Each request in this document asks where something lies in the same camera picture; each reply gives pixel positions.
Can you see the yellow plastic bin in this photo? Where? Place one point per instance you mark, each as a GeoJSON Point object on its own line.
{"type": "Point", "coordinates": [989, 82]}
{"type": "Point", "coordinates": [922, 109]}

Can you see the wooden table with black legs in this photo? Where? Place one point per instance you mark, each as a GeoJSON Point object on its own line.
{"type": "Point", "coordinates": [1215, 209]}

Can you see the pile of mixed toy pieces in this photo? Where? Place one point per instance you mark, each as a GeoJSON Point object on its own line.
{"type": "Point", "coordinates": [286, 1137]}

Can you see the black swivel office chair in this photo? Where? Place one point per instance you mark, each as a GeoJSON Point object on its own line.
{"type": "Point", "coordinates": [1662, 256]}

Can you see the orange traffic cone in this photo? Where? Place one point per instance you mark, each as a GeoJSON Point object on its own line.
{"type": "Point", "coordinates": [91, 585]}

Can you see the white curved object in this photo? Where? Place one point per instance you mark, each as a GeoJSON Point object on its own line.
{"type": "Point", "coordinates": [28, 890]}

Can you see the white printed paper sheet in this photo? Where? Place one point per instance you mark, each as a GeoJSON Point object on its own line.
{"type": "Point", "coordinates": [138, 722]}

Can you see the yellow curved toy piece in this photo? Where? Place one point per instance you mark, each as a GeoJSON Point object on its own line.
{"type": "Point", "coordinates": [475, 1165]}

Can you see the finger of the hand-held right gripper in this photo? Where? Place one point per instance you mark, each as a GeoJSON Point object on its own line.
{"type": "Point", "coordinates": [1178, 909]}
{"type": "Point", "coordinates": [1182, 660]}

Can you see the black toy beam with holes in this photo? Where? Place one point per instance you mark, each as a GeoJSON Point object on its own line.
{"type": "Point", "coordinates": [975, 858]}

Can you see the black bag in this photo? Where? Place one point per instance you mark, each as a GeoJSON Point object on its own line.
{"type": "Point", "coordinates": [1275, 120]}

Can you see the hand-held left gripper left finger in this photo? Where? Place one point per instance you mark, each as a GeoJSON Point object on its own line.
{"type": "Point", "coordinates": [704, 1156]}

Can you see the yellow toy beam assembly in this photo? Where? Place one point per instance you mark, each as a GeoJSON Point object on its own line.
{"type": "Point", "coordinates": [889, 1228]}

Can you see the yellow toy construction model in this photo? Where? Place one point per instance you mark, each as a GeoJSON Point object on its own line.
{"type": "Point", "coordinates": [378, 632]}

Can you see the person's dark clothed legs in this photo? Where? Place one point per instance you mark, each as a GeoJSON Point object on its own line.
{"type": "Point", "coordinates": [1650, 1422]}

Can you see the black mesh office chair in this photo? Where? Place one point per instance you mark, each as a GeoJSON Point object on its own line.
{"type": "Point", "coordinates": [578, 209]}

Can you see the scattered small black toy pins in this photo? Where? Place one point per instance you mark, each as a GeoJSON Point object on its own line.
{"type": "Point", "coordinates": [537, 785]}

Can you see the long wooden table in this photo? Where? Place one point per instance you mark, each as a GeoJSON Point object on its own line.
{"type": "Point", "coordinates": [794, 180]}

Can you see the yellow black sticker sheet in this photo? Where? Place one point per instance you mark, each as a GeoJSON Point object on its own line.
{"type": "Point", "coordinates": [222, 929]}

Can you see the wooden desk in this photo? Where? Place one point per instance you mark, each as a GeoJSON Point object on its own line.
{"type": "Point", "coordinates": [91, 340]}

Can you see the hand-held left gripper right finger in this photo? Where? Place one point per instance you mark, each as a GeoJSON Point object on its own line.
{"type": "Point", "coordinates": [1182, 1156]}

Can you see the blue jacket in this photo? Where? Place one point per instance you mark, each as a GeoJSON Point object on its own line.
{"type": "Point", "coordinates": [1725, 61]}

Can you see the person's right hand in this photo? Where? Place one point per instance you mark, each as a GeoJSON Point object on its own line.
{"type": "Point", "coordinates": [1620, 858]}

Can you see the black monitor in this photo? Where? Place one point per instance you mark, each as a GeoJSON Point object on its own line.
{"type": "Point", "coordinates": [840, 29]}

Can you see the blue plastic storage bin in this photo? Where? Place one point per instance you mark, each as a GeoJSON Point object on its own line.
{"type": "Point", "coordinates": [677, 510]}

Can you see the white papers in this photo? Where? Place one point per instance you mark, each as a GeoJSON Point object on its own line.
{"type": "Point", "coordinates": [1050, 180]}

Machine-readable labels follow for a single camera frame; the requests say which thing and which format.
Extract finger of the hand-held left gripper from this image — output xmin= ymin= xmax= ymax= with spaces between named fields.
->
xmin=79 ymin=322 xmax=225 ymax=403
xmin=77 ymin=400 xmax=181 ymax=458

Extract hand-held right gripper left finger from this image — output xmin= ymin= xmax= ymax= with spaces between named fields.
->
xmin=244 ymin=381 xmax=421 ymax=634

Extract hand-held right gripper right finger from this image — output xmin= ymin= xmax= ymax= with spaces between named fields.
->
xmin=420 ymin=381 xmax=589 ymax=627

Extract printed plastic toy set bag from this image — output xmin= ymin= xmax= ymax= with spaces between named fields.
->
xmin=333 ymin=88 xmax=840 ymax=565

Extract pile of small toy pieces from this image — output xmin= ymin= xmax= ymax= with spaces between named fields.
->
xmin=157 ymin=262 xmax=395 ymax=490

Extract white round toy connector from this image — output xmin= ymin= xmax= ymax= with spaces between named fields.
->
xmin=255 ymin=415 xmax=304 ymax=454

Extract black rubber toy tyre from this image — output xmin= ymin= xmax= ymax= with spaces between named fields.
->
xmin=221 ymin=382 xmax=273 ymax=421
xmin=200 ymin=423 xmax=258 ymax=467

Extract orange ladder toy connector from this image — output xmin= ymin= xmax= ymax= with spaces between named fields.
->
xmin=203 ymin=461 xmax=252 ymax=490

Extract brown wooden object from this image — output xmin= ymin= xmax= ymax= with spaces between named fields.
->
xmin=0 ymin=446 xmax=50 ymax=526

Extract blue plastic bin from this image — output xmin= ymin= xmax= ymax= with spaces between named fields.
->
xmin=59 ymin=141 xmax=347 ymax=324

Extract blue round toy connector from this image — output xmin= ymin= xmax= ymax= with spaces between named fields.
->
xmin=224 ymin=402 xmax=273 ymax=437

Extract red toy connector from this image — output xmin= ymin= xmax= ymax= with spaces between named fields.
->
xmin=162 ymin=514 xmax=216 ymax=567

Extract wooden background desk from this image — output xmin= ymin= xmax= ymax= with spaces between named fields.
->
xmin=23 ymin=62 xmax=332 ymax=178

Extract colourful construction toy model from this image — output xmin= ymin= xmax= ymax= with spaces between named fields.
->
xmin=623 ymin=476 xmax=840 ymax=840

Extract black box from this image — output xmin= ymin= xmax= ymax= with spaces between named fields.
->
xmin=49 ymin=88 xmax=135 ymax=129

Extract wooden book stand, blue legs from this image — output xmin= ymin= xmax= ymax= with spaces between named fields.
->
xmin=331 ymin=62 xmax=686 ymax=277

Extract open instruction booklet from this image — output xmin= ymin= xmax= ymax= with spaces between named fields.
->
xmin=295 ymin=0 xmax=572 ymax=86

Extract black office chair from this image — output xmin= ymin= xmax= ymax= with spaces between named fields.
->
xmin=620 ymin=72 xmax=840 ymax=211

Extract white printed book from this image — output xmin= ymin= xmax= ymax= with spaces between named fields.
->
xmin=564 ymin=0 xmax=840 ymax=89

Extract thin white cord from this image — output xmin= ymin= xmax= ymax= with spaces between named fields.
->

| DIRECTIONS |
Looking at the records above, count the lines where the word "connector" appears. State only the number.

| ANSWER BOX |
4